В кабинете графа я опять уверился, что первоначальное мое наблюдение было справедливо и что граф принадлежит к лучшим людям своего сословия, так как его собрания сделали бы честь любому ученому. Он провел меня перед целыми рядами полок с книгами, показывал мне ценные переплеты из пергамента, дерева, кожи, красной, зеленой, черной, и разные редкостные издания, вышедшие из-под лучших станков, и любовно собранные им путеводные вехи нашего времени, как «Epistolae obscurorum virorum», «Laus Stultitiae», «Oestrum», которых встречал я, как добрых друзей, с коими давно не виделся. Потом граф показал мне разные научные приборы, которых было у него множество: глобусы, земные и небесные, астролябии, армиллы, торкветы и еще какие-то мне неведомые, и тут же рассказал мне смелую поразительную теорию Николая Коперника из Фрауэнбурга о устройстве неба, которую тогда я слышал впервые, потому что до сих пор сочинения этого астронома не изданы. Наконец, граф раскрыл передо мною свои ящики и вынул из них рукописные кодексы латинских писателей, добытые им в соседних монастырях, собрание прекрасных древних гемм, вывезенное им из его путешествия по Италии, и, наконец, в особом ларце, пачку писем знаменитого Ульриха Цазия, с которым он был в личной переписке.
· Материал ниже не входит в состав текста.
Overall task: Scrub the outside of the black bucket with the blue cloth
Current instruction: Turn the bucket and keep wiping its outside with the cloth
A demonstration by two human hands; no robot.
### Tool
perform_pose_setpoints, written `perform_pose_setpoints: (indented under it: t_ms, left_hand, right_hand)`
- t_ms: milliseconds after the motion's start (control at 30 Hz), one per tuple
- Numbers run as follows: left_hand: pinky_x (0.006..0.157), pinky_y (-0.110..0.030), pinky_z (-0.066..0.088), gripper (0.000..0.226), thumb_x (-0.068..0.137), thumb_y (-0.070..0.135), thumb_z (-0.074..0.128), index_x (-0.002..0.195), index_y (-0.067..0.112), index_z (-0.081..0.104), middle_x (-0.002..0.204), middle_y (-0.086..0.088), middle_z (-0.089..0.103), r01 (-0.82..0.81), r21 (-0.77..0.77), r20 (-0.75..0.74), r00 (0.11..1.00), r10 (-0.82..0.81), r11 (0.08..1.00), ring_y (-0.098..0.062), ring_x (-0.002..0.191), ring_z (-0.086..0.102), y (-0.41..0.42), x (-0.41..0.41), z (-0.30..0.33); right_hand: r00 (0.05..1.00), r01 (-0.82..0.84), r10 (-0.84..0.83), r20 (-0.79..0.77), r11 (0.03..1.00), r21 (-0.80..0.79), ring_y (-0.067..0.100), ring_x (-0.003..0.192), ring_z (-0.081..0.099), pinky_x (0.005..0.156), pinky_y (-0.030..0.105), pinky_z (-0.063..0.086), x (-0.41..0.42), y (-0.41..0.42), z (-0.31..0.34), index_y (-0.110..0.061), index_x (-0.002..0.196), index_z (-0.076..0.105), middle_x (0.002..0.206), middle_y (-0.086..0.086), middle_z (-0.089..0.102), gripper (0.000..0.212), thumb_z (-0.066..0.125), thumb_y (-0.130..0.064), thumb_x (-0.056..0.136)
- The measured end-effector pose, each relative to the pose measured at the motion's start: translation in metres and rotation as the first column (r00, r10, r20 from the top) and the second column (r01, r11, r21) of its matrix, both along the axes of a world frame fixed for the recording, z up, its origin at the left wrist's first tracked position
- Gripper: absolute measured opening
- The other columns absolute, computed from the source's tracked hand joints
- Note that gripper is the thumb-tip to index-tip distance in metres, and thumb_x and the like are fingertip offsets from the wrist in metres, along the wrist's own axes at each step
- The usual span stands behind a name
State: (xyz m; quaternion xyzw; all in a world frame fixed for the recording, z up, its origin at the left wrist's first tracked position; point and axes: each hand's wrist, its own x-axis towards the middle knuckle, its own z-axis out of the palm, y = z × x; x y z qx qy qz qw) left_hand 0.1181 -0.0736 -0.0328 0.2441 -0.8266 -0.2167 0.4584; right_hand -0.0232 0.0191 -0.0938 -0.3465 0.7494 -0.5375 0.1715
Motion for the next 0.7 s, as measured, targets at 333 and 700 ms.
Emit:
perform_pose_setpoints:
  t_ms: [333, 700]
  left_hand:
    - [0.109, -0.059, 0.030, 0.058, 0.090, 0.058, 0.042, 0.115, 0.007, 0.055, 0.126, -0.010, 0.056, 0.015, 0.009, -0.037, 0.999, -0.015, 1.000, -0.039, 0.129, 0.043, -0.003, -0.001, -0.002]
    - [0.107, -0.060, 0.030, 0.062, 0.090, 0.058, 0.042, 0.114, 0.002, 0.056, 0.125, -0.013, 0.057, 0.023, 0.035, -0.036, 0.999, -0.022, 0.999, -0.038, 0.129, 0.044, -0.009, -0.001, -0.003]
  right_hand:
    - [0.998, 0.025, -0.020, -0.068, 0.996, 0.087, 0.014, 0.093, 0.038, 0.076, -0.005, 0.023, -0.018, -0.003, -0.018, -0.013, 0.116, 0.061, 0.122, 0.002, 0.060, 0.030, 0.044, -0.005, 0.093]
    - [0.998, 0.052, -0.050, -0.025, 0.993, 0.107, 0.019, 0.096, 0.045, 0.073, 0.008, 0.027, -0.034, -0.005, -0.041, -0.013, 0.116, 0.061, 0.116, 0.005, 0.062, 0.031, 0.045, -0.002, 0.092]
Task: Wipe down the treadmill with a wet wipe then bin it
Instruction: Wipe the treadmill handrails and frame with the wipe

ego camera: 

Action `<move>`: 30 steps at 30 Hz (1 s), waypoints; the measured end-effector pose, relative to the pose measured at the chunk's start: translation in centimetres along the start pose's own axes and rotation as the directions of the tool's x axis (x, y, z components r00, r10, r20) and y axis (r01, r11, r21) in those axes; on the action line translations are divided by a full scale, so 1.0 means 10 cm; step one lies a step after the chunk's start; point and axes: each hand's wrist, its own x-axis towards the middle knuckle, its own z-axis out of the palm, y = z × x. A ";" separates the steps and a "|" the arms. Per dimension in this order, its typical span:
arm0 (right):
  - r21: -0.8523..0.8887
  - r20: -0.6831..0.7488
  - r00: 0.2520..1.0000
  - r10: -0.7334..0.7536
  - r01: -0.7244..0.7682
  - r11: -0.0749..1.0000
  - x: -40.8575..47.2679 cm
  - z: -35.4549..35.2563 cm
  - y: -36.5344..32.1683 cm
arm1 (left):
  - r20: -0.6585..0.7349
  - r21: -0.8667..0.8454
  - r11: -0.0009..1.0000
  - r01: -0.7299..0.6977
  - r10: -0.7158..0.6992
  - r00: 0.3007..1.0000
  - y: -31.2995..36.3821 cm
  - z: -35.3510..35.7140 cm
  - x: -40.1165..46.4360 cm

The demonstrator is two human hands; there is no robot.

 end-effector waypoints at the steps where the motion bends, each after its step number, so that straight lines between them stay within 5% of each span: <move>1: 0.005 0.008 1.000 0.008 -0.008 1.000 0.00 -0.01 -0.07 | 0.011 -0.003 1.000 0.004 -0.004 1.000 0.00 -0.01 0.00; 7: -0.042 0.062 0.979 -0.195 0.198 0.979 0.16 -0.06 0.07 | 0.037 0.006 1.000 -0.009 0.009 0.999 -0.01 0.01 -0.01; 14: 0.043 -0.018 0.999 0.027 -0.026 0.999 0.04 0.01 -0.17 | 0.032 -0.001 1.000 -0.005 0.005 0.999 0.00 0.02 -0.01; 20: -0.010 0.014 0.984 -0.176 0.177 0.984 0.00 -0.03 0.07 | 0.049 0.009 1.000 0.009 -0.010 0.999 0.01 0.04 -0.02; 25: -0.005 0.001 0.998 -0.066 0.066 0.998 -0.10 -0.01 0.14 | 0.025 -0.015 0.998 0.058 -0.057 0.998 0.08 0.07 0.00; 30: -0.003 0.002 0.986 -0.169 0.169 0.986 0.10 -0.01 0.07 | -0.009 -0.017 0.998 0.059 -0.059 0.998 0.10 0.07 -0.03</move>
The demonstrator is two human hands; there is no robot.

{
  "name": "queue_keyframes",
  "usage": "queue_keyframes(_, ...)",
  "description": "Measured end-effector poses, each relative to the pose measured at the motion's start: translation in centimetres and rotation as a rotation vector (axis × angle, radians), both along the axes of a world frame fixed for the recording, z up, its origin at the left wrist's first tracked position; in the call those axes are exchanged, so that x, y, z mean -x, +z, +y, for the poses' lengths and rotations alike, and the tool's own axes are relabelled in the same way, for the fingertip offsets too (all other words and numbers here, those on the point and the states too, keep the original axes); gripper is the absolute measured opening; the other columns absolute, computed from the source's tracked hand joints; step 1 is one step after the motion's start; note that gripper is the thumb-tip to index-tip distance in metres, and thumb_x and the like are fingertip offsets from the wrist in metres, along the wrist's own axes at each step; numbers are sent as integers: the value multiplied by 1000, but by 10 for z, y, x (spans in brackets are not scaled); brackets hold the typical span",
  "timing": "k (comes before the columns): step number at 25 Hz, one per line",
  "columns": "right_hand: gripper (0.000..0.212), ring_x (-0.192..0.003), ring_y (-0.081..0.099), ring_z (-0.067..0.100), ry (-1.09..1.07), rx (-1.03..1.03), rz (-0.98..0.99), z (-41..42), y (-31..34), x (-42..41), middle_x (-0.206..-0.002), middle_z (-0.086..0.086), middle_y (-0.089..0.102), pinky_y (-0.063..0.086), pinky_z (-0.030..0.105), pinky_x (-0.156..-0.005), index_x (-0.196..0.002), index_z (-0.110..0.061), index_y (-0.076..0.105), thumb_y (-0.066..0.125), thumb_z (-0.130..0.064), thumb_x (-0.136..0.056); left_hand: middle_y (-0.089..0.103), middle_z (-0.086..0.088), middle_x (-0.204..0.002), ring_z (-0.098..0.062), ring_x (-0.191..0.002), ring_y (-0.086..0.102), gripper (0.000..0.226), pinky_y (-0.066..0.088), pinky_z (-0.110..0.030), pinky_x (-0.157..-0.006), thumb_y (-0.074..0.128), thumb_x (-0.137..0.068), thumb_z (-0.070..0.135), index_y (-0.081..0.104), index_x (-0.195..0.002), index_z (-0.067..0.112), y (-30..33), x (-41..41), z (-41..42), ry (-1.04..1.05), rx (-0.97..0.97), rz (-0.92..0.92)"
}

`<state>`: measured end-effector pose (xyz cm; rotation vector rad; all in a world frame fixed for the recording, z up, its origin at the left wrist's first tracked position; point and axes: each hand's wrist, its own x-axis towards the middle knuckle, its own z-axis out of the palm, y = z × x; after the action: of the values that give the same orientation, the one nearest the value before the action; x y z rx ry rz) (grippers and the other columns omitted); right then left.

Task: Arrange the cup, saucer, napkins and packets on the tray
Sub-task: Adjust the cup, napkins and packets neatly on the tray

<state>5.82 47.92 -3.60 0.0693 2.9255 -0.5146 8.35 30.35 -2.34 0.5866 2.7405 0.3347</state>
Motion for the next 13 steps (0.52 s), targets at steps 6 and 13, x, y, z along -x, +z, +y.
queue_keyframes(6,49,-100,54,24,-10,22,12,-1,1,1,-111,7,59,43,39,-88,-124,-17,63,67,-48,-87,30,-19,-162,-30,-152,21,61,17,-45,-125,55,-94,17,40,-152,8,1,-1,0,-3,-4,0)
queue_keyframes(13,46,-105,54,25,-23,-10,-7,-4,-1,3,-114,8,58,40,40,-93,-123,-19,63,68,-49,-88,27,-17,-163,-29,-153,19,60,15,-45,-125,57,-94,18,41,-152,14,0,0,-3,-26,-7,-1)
Легко было подметить, что граф показывает свое собрание не без детского хвастовства, но все же его любовь к наукам и искусствам совершенно примирила меня с ним, и я, желая сделать ему приятное, сказал, что его богатствам позавидовал бы сам Ватикан. Окончательно восхищенный моей лестью, граф усадил меня против себя и сказал мне так:
— Я более не могу вас считать чужим, потому что вы принадлежите к числу тех же новых людей, как я сам, и — клянусь Гиперионом! — мне было бы стыдно вас обманывать. Поэтому я должен просить вас прежде всего откровенно сказать мне, что вы думаете о докторе Фаусте.
Я ответил, что считаю Фауста человеком старого склада, но чрезвычайно ученым и умным, и не удержался, чтобы не прибавить, что Фауст достоин большего внимания, нежели то, которое проявляют к нему в замке.
Тогда граф сказал мне следующее:
— А знаете ли вы, какие ходят слухи о Фаусте и его приятеле? Рассказывают, что этот Мефистофелес не кто иной, как дьявол, который обязан служить доктору двадцать четыре года с тем, чтобы заполучить потом в свою власть его душу. Я, разумеется, не верю такому вздору, как не верю вообще в пакты с демонами, и думаю, что дьявол заключил бы плохую сделку, получив в платеж за реальные услуги — душу. Мне кажется, что дело много проще и что ваши спутники, а мои гости — просто шарлатаны, которые пользуются не силами ада, но приемами ловких мошенников. Они ездят из замка в замок, из города в город, везде выдавая себя за чародеев и показывая фокусы, а взамен собирая деньги, позволяющие им жить безбедно.